The Valley of the Kings of Luxor, the most valuable cemetery of pharaohs, is an inexhaustible source of archaeological discoveries. In early September, an expedition discovered the tomb of a royal goldsmith named Amenemhat who lived during the 18th dynasty of Ancient Egypt (1550 BC to 1292 BC), the mythical era of Tutankhamun, Hatshepsut and Nefertiti.
The underground chamber also contains various skeletons, several sarcophagi, and other objects such as statues, jewels and some 50 funeral cones, which experts consider an important discovery.
According to the archaeologists responsible for the expedition, the fact that most of the funeral cones belong to high officials suggests that their remains are buried in nearby chambers, so they expect new finds to occur during the next few weeks.
“It is a significant discovery in all fields,” said Khaled Alnani, Minister of Antiquities. “The work has not been finished. We hope to make new announcements next month, “added the minister, who traveled to the city of Luxor, located in the south of the country, to announce the finding.
The archaeological site was used for funerary purposes during different periods of Ancient Egypt. According to the first investigations, it is believed that the tomb was reused during the third intermediate period of Ancient Egypt (between 1070 BC and 650 BC), when the Nile Valley was divided into two political units, one directed from Tanis, in Lower Egypt, and the other from Thebes, in Upper Egypt.
In a room adjacent to the main one, three mummies were found in two coffins belonging to the Middle Kingdom (between 2050 BC and 1800 BC), along with various artifacts and poetic texts, so during the coming months, the archaeologists of the expedition will have work to extract all present information.
2017 is a year of remarkable archaeological finds, like a colossus in last March corresponding to Pharaoh Psamtik I . The remains of the mammoth statue were buried in a suburb of Cairo and came to light casually as a group of workers dug the ground to build the foundations of a building.

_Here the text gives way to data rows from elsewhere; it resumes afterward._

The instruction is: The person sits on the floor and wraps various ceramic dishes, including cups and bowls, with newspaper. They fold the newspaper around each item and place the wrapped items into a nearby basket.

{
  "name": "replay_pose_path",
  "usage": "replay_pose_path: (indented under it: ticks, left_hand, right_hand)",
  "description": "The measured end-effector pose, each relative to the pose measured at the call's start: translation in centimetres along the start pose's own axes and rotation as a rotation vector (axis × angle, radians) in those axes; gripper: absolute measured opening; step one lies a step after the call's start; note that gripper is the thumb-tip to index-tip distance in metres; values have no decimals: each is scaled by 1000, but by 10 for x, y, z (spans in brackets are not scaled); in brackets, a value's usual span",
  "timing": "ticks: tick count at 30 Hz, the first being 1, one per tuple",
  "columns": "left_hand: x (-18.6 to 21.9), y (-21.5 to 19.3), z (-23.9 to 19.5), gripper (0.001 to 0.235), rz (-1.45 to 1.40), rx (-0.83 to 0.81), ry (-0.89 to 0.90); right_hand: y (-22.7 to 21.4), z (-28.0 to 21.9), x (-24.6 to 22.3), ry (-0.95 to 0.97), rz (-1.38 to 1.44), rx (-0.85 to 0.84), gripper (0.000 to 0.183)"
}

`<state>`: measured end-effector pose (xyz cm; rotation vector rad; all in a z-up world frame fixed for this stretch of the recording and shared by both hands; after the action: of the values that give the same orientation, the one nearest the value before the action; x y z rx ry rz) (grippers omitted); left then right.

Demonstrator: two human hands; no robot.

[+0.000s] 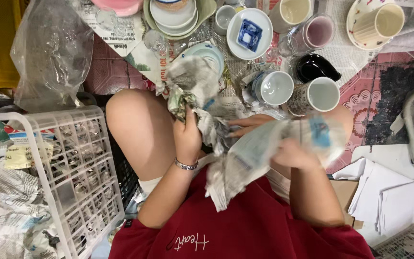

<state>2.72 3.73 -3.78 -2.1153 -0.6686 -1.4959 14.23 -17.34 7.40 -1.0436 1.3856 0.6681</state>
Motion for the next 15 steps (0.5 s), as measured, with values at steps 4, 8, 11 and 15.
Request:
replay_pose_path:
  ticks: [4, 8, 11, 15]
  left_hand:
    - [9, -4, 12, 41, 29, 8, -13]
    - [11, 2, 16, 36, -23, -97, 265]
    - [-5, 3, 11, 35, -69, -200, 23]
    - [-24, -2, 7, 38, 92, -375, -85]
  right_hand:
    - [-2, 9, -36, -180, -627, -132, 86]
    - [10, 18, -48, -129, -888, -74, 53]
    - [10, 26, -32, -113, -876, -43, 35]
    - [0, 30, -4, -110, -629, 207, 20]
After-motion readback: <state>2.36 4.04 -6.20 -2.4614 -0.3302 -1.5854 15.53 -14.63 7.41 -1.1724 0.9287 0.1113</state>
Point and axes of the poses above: each hand's wrist, its own z-axis towards the middle knuckle, its own y-axis out of the palm, x = y × z, the point moved 1 cm from there along z, towards the middle knuckle, and after that the axes turned 1 degree about y, right-handed, at the moved point
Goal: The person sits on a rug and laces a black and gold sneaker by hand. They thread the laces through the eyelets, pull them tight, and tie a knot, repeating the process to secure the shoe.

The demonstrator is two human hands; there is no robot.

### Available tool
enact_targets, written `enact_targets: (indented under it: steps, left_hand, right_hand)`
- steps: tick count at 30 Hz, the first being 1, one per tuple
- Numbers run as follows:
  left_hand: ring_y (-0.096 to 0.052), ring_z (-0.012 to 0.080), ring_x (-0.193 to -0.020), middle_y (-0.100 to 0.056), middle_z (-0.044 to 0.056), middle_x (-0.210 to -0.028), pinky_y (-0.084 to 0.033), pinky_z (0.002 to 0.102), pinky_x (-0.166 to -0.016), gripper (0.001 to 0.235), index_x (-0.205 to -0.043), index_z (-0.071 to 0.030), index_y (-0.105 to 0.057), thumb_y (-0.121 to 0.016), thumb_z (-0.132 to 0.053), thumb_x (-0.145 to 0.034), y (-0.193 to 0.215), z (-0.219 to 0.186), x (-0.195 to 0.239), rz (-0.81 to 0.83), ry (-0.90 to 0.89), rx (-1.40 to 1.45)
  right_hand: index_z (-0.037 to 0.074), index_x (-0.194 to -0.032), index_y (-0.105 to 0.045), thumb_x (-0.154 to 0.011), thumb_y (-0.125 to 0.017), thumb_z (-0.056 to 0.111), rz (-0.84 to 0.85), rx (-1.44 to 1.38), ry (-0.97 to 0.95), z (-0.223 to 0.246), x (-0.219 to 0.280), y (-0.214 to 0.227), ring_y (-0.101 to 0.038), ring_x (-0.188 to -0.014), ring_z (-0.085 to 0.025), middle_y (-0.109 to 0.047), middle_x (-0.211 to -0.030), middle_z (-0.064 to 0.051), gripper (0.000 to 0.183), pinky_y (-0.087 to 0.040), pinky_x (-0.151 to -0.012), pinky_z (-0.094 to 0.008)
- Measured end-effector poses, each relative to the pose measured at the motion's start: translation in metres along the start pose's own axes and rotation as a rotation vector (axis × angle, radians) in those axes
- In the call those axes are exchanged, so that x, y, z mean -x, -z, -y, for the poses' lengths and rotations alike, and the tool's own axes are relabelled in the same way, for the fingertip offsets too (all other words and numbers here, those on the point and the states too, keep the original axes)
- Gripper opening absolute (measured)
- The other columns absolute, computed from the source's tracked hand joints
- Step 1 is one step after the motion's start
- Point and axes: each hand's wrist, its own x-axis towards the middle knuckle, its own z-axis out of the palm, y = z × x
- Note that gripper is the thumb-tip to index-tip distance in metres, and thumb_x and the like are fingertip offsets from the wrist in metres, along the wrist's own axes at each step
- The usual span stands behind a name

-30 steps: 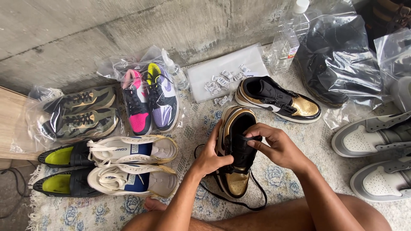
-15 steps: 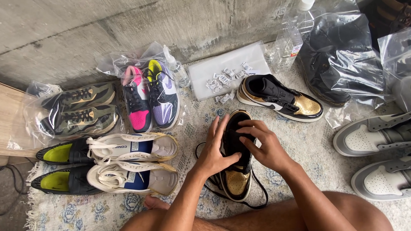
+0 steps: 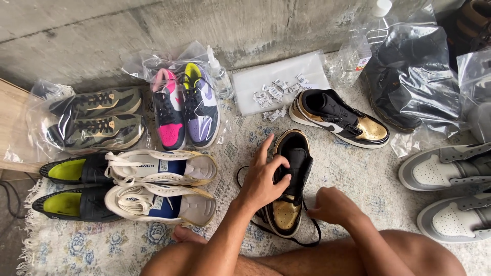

However, some experts have pointed out that the current Egyptian authorities tend to exaggerate the scientific importance of the remains found as part of a strategy to try to recover the battered tourist sector, one of the traditional props of the country’s economy. In fact, as usual in recent times, the discovery of the funeral site was presented to the media with great pomp.
Last year was the hardest for tourism companies, as only 4.8 million foreign visitors visited the country, less than a third of those received in 2010, the year before the Revolution. And at the end of 2015, an attack shot down a Russian plane causing the death of the 224 people on board.